To reduce the financial burden of high-cost care for patients with severe diseases, the government will strengthen special reimbursement schemes that lower NHI co-insurance payment rates.

For high medical expenses related to rare and severe intractable diseases, the patient's co-insurance payment rate will be further reduced from the current 10%.

Taking into account factors such as the need for continuous treatment and management and the burden of high medical costs, a reduction plan will be prepared in the first half of this year, followed by approval by the Health Insurance Policy Deliberation Committee, with implementation scheduled for the second half of the year.

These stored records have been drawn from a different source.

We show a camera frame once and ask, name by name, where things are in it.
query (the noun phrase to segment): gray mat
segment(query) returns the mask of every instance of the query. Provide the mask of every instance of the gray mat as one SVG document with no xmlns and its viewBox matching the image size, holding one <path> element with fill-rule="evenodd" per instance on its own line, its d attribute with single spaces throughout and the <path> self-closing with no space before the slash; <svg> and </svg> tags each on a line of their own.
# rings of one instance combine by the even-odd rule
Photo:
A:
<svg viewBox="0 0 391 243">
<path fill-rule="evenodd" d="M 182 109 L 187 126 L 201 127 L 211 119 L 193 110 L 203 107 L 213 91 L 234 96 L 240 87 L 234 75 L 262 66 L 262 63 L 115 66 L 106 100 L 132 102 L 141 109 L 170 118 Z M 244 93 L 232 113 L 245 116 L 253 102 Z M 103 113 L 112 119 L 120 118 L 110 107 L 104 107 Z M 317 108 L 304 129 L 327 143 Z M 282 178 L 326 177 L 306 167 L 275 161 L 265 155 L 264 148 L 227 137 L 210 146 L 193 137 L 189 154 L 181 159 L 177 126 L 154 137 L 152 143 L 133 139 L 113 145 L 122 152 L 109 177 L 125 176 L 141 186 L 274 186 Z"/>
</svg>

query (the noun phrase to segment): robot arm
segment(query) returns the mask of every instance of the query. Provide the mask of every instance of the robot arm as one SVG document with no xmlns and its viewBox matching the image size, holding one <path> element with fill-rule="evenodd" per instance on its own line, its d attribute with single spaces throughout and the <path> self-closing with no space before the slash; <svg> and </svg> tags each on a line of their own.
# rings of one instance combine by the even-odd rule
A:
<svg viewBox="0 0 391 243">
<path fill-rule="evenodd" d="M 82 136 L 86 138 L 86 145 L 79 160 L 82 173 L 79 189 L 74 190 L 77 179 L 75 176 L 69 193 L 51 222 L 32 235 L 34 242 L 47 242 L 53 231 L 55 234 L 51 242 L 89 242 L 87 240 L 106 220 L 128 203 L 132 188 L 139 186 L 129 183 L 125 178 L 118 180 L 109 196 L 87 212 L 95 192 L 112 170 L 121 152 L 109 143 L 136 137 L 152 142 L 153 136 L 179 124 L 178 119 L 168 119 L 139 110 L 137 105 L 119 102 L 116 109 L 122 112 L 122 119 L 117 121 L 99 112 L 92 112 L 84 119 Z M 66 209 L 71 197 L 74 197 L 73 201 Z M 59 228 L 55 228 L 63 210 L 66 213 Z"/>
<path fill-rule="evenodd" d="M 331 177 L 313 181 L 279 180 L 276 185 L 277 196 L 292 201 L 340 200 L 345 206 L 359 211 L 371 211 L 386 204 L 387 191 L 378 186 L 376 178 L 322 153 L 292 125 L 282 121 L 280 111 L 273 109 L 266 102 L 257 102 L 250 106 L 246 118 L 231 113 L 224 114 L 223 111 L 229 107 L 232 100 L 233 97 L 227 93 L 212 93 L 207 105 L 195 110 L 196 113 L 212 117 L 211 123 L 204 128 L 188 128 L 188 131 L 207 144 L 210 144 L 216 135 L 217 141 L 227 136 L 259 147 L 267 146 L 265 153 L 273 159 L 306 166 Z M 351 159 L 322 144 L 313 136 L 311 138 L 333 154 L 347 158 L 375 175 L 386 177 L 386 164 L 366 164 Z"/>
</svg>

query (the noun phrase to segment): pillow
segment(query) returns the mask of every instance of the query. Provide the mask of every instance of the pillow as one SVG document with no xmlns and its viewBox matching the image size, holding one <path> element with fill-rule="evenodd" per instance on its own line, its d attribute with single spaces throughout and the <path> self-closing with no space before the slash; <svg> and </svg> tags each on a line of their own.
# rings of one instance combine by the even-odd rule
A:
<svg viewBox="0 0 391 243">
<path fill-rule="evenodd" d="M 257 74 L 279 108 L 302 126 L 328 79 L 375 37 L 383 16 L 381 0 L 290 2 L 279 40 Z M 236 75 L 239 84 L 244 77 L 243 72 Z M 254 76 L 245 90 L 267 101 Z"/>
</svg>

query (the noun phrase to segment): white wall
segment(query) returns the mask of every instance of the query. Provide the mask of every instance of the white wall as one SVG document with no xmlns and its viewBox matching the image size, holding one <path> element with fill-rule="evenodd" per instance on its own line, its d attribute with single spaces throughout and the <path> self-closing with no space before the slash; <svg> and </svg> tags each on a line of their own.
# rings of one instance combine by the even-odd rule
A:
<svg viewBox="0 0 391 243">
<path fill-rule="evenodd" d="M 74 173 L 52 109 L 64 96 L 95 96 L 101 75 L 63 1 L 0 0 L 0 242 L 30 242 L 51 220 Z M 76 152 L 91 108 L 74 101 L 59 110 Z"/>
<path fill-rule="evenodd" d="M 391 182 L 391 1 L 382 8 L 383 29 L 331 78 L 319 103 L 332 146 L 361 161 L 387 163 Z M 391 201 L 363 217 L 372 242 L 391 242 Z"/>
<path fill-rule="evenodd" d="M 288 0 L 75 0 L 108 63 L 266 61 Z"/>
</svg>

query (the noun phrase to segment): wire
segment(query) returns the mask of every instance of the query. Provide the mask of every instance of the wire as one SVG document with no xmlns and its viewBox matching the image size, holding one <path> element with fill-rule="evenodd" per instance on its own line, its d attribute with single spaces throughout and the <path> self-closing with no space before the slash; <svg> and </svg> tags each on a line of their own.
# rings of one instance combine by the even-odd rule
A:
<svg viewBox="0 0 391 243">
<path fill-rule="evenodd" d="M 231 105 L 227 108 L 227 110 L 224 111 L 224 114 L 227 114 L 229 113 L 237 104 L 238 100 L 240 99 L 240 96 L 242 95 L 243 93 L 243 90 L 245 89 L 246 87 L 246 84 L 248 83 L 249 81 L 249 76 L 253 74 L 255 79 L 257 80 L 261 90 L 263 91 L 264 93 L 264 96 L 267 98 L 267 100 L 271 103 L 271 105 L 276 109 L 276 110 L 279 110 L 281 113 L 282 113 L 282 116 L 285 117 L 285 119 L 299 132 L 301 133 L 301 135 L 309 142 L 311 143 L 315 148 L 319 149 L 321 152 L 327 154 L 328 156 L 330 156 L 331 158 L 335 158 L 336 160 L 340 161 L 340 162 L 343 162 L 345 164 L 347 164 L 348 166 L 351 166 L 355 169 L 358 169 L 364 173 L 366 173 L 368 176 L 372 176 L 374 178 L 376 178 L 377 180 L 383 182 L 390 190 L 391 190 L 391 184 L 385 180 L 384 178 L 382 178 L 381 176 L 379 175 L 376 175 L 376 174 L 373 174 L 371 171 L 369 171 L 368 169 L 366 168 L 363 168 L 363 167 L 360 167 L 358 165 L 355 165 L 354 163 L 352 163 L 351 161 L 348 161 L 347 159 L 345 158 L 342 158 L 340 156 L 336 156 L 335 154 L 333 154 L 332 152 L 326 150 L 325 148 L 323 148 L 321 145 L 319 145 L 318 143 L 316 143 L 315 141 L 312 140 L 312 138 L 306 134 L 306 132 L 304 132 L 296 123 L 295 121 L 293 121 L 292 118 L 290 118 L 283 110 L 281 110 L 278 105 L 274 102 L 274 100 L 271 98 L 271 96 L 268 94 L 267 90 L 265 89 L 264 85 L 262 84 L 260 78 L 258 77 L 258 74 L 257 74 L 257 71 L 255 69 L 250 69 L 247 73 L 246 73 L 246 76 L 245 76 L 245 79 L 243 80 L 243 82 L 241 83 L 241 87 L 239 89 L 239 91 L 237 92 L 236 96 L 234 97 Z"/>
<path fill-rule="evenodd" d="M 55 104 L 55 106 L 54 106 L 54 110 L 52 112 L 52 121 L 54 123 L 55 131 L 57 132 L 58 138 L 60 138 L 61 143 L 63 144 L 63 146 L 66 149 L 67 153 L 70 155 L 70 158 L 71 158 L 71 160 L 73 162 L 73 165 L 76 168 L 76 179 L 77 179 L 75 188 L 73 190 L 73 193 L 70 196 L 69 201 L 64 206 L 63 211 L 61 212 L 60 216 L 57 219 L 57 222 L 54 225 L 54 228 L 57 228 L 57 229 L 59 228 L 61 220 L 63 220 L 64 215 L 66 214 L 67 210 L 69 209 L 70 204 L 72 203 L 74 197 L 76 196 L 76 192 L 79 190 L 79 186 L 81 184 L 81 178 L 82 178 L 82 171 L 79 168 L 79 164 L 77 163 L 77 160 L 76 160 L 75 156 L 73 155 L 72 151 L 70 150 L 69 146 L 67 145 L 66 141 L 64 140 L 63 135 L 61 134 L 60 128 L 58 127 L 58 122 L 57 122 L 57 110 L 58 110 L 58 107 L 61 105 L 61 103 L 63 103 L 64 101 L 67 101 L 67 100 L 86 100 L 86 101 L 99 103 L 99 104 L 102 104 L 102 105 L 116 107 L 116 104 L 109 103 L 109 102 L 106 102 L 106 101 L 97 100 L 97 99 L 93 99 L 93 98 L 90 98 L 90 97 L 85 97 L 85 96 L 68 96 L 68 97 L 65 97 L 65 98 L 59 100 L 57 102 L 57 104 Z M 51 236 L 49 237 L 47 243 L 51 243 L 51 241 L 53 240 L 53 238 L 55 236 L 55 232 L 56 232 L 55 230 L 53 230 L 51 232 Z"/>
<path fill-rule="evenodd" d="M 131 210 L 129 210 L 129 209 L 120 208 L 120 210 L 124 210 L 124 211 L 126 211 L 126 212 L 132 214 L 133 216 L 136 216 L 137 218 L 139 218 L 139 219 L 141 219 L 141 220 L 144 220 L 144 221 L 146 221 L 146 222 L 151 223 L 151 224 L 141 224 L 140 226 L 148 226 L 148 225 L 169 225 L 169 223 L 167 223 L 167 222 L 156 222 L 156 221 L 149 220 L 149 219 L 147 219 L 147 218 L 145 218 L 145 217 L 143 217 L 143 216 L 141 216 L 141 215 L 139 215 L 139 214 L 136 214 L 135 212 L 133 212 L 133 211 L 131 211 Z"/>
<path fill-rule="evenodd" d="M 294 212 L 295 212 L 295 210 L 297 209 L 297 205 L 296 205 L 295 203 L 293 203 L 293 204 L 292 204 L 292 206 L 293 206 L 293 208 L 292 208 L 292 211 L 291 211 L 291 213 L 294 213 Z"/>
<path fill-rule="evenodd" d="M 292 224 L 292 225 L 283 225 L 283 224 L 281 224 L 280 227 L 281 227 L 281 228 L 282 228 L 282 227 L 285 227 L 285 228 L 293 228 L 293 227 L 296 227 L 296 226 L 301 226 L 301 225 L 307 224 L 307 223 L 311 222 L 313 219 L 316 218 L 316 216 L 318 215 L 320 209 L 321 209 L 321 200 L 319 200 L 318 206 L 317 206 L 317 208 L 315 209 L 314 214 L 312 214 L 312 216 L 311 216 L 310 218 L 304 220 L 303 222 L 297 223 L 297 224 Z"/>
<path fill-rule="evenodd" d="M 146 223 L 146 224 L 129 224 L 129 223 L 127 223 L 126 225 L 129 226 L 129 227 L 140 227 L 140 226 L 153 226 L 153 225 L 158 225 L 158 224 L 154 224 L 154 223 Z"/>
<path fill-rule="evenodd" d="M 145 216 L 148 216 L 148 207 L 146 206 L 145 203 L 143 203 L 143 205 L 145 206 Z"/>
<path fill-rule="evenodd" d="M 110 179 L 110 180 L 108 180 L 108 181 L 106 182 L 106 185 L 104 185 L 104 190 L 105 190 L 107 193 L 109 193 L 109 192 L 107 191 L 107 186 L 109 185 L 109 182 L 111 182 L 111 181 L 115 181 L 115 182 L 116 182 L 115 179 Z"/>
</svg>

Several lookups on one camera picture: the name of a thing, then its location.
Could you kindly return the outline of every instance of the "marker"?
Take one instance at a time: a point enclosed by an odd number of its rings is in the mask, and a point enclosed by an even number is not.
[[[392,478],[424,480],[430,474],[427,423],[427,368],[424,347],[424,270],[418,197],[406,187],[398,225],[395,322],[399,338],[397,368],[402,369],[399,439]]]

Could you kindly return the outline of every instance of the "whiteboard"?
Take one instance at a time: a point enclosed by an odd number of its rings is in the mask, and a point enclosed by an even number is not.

Furthermore, starting this January, 70 additional diseases, including congenital functional short bowel syndrome, will be added to the list of rare diseases eligible for special billing exceptions, with continuous expansion planned.

The re-registration process for rare and intractable diseases will also be reorganized to be more patient-centerd. Until now, the government required separate test results for 312 specific rare and intractable diseases upon re-registration.

Reflecting field feedback that additional testing is unnecessary given the incurable nature of these conditions, unnecessary testing requirements will be eliminated during re-registration.

Support for low-income patients through the rare disease medical expense assistance program will also be expanded.

The income and asset criteria separately applied to households with dependent family members will be phased out starting in 2027, expanding support for low-income individuals.

Customized medical nutrition support based on disease-specific needs will continue to expand. The government currently provides special formula milk and low-protein instant rice to rare disease patients requiring dietary management. Since September last year, it has additionally provided special corn starch for patients with glycogen storage disease.

This year, based on a survey of the current status of special diet usage and additional demand, the government plans to review expanding the range of supported items and support the development of new products.